GIVEN MATERIAL section start
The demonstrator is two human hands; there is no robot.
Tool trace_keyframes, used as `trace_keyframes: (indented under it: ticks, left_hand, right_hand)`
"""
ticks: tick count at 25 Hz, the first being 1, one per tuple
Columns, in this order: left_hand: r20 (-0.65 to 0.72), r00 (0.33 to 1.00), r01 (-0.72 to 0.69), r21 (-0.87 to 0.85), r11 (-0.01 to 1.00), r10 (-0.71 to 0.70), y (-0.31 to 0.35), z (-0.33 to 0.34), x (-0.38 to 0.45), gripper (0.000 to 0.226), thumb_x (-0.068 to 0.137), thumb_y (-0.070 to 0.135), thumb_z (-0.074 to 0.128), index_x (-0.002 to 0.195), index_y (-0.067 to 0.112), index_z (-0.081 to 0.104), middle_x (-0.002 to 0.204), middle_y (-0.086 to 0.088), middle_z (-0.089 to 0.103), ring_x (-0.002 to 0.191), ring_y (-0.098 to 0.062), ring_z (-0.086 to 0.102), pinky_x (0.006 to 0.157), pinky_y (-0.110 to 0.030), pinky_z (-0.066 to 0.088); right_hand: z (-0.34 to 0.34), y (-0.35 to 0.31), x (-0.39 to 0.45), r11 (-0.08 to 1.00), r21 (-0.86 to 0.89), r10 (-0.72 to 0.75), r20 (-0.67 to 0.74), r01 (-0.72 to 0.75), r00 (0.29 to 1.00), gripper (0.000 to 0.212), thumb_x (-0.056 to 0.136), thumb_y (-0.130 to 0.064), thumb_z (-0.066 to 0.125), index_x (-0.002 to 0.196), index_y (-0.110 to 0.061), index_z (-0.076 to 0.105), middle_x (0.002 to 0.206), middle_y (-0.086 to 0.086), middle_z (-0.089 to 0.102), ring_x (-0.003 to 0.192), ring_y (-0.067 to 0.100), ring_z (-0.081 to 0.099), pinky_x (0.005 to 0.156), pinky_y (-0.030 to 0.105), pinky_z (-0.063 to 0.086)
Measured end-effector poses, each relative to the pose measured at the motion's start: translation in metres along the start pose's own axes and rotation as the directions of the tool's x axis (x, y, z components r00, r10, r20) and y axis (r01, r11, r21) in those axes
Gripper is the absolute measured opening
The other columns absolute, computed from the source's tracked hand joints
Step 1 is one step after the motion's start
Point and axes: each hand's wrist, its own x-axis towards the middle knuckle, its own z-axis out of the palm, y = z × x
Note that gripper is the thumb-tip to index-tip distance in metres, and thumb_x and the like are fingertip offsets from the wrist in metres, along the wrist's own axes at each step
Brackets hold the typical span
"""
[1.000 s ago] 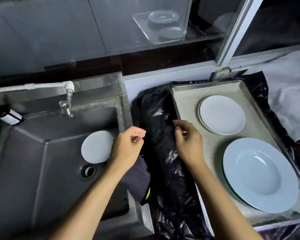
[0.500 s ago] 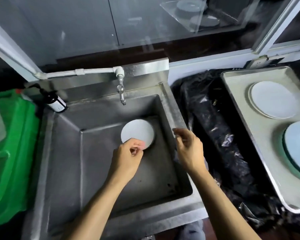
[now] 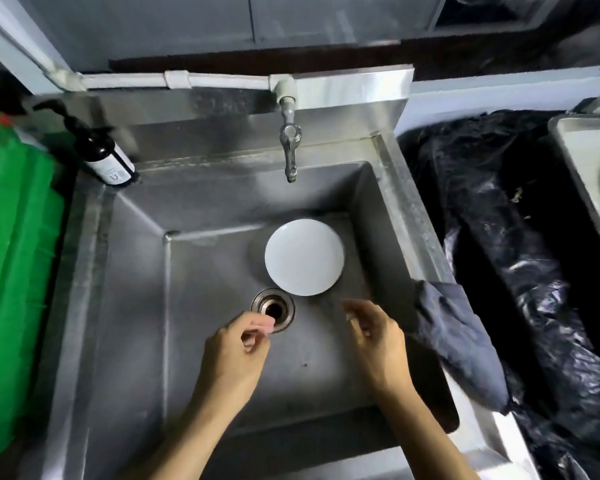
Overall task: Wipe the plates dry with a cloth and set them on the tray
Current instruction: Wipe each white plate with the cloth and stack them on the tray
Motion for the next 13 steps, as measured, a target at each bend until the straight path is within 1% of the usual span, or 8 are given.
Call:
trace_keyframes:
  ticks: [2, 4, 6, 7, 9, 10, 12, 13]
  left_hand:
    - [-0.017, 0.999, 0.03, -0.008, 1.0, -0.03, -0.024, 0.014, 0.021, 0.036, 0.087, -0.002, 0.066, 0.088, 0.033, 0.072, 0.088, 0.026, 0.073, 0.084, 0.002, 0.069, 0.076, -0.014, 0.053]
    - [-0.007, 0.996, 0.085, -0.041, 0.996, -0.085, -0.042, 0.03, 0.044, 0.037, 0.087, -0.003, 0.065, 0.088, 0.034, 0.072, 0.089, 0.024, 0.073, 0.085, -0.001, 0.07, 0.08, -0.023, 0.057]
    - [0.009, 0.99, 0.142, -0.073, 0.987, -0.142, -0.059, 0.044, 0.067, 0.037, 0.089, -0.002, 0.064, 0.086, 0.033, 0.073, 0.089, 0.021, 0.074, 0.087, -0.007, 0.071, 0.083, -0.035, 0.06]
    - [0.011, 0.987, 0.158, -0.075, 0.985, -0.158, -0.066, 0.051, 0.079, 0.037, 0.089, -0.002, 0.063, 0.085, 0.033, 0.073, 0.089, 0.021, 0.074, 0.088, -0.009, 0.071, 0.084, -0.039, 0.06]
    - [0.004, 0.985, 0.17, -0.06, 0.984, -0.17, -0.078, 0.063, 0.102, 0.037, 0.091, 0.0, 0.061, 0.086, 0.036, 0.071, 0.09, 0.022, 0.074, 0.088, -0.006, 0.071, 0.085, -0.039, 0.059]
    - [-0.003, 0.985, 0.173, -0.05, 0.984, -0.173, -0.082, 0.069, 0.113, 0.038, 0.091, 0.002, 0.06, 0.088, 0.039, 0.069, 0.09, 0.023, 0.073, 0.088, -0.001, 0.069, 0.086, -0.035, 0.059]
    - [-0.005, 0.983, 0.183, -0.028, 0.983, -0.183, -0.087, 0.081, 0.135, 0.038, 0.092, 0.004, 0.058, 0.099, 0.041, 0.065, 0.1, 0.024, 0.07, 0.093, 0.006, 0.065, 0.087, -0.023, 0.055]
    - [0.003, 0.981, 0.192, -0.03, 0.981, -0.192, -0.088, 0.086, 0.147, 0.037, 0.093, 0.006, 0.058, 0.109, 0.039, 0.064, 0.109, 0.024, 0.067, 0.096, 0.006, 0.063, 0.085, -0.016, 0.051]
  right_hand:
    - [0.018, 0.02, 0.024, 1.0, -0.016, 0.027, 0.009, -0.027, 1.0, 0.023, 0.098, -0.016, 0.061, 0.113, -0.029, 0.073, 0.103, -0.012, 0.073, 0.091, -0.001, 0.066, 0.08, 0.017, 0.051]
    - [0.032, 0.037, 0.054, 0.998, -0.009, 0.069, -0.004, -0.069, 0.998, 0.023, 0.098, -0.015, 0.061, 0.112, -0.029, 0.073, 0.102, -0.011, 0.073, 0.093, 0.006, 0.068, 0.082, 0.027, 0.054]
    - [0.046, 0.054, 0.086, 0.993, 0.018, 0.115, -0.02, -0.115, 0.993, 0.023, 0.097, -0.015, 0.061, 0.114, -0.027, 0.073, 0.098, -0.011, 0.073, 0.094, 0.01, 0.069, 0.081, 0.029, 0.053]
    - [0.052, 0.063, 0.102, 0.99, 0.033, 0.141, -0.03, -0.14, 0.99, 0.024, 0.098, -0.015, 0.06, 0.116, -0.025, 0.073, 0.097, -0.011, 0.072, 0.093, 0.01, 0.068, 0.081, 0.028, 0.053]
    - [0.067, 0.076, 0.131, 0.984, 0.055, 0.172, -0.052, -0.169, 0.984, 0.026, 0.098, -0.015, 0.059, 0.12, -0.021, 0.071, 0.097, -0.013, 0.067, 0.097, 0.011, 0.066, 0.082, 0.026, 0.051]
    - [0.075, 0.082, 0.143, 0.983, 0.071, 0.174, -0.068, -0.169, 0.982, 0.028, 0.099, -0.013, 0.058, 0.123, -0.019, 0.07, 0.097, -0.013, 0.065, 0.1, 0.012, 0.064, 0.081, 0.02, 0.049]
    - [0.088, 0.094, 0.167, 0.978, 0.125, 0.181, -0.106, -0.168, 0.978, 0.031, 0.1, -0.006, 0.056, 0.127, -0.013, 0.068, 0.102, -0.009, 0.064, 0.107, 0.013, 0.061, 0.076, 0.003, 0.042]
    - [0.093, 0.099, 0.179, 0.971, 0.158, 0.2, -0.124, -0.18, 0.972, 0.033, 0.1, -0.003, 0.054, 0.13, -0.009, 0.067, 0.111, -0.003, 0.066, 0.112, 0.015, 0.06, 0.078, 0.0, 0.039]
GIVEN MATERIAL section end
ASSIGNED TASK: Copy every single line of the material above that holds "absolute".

ANSWER:
Gripper is the absolute measured opening
The other columns absolute, computed from the source's tracked hand joints

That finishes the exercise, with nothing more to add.